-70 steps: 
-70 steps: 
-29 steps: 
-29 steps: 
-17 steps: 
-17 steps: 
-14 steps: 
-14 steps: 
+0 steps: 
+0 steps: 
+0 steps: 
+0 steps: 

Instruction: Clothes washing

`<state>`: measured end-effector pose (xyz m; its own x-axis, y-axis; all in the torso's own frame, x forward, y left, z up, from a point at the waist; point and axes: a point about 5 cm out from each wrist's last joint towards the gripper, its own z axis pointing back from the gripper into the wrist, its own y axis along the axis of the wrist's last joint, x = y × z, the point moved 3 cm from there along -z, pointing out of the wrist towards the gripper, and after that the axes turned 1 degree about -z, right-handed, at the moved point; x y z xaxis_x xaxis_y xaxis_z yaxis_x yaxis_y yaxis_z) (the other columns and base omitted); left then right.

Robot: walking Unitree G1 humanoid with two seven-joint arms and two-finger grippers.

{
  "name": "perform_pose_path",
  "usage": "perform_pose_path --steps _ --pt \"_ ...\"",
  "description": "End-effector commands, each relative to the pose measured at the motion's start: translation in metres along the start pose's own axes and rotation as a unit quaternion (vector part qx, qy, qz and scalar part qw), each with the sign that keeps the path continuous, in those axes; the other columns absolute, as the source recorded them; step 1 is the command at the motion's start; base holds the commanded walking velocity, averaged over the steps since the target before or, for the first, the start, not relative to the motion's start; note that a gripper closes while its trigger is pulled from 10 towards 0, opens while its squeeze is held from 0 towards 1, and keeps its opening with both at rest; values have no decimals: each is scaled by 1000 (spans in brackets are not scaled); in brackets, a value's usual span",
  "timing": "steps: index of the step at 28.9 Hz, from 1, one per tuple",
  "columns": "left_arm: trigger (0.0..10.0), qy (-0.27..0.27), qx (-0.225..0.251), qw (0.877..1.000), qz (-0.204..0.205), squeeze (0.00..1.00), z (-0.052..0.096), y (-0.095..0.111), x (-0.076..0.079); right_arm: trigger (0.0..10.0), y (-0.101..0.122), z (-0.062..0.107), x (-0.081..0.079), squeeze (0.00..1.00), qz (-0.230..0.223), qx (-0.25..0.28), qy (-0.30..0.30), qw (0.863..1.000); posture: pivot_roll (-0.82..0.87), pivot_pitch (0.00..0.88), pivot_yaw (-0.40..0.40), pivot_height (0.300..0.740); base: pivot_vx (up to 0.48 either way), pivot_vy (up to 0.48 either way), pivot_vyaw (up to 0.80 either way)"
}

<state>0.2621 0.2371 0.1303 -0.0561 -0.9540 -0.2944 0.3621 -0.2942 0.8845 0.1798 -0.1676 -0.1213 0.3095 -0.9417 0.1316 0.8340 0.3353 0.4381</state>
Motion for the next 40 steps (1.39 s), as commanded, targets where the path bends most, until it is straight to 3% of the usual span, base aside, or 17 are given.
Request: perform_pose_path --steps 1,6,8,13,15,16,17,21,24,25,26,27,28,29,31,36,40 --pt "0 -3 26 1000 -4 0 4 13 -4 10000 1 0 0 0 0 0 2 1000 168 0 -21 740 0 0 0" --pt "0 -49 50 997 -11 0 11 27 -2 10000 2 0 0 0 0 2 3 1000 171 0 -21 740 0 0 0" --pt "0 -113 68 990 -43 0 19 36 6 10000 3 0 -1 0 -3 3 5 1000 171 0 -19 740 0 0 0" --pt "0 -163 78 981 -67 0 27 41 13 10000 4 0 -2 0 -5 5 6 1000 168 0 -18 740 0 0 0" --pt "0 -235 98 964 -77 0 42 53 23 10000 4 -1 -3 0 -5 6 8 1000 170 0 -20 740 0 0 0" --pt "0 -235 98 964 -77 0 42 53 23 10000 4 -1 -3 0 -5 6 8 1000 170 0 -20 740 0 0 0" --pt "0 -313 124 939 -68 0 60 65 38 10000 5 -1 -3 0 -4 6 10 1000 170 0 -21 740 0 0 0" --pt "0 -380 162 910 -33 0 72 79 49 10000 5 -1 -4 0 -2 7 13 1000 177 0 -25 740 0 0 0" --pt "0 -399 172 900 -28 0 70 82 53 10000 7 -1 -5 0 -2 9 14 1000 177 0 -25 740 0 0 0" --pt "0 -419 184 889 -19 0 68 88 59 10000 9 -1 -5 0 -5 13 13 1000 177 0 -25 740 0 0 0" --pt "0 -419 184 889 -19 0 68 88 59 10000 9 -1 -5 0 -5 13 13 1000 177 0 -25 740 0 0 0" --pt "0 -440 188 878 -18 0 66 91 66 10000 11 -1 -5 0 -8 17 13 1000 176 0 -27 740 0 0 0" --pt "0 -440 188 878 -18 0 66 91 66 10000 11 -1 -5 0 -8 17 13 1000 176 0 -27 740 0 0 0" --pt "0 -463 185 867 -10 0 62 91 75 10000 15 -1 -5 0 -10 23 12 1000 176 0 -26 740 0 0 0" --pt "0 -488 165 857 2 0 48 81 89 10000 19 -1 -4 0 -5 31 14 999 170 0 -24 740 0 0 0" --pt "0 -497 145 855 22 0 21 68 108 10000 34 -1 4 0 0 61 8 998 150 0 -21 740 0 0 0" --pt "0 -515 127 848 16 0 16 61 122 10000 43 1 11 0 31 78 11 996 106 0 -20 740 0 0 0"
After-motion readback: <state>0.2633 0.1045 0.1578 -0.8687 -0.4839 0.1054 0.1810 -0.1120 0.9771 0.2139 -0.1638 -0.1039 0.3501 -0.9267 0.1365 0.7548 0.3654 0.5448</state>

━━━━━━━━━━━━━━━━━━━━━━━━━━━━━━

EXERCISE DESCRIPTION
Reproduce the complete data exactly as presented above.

SOLUTION TO THIS PROBLEM
-70 steps: 
-70 steps: 
-29 steps: 
-29 steps: 
-17 steps: 
-17 steps: 
-14 steps: 
-14 steps: 
+0 steps: 
+0 steps: 
+0 steps: 
+0 steps: 

Instruction: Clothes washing

`<state>`: measured end-effector pose (xyz m; its own x-axis, y-axis; all in the torso's own frame, x forward, y left, z up, from a point at the waist; point and axes: a point about 5 cm out from each wrist's last joint towards the gripper, its own z axis pointing back from the gripper into the wrist, its own y axis along the axis of the wrist's last joint, x = y × z, the point moved 3 cm from there along -z, pointing out of the wrist towards the gripper, and after that the axes turned 1 degree about -z, right-handed, at the moved point; x y z xaxis_x xaxis_y xaxis_z yaxis_x yaxis_y yaxis_z) (the other columns and base omitted); left then right.

Robot: walking Unitree G1 humanoid with two seven-joint arms and two-finger grippers.

{
  "name": "perform_pose_path",
  "usage": "perform_pose_path --steps _ --pt \"_ ...\"",
  "description": "End-effector commands, each relative to the pose measured at the motion's start: translation in metres along the start pose's own axes and rotation as a unit quaternion (vector part qx, qy, qz and scalar part qw), each with the sign that keeps the path continuous, in those axes; the other columns absolute, as the source recorded them; step 1 is the command at the motion's start; base holds the commanded walking velocity, averaged over the steps since the target before or, for the first, the start, not relative to the motion's start; note that a gripper closes while its trigger is pulled from 10 towards 0, opens while its squeeze is held from 0 towards 1, and keeps its opening with both at rest; values have no decimals: each is scaled by 1000 (spans in brackets are not scaled); in brackets, a value's usual span",
  "timing": "steps: index of the step at 28.9 Hz, from 1, one per tuple",
  "columns": "left_arm: trigger (0.0..10.0), qy (-0.27..0.27), qx (-0.225..0.251), qw (0.877..1.000), qz (-0.204..0.205), squeeze (0.00..1.00), z (-0.052..0.096), y (-0.095..0.111), x (-0.076..0.079); right_arm: trigger (0.0..10.0), y (-0.101..0.122), z (-0.062..0.107), x (-0.081..0.079), squeeze (0.00..1.00), qz (-0.230..0.223), qx (-0.25..0.28), qy (-0.30..0.30), qw (0.863..1.000); posture: pivot_roll (-0.82..0.87), pivot_pitch (0.00..0.88), pivot_yaw (-0.40..0.40), pivot_height (0.300..0.740); base: pivot_vx (up to 0.48 either way), pivot_vy (up to 0.48 either way), pivot_vyaw (up to 0.80 either way)"
}

<state>0.2621 0.2371 0.1303 -0.0561 -0.9540 -0.2944 0.3621 -0.2942 0.8845 0.1798 -0.1676 -0.1213 0.3095 -0.9417 0.1316 0.8340 0.3353 0.4381</state>
Motion for the next 40 steps (1.39 s), as commanded, targets where the path bends most, until it is straight to 3% of the usual span, base aside, or 17 are given.
Request: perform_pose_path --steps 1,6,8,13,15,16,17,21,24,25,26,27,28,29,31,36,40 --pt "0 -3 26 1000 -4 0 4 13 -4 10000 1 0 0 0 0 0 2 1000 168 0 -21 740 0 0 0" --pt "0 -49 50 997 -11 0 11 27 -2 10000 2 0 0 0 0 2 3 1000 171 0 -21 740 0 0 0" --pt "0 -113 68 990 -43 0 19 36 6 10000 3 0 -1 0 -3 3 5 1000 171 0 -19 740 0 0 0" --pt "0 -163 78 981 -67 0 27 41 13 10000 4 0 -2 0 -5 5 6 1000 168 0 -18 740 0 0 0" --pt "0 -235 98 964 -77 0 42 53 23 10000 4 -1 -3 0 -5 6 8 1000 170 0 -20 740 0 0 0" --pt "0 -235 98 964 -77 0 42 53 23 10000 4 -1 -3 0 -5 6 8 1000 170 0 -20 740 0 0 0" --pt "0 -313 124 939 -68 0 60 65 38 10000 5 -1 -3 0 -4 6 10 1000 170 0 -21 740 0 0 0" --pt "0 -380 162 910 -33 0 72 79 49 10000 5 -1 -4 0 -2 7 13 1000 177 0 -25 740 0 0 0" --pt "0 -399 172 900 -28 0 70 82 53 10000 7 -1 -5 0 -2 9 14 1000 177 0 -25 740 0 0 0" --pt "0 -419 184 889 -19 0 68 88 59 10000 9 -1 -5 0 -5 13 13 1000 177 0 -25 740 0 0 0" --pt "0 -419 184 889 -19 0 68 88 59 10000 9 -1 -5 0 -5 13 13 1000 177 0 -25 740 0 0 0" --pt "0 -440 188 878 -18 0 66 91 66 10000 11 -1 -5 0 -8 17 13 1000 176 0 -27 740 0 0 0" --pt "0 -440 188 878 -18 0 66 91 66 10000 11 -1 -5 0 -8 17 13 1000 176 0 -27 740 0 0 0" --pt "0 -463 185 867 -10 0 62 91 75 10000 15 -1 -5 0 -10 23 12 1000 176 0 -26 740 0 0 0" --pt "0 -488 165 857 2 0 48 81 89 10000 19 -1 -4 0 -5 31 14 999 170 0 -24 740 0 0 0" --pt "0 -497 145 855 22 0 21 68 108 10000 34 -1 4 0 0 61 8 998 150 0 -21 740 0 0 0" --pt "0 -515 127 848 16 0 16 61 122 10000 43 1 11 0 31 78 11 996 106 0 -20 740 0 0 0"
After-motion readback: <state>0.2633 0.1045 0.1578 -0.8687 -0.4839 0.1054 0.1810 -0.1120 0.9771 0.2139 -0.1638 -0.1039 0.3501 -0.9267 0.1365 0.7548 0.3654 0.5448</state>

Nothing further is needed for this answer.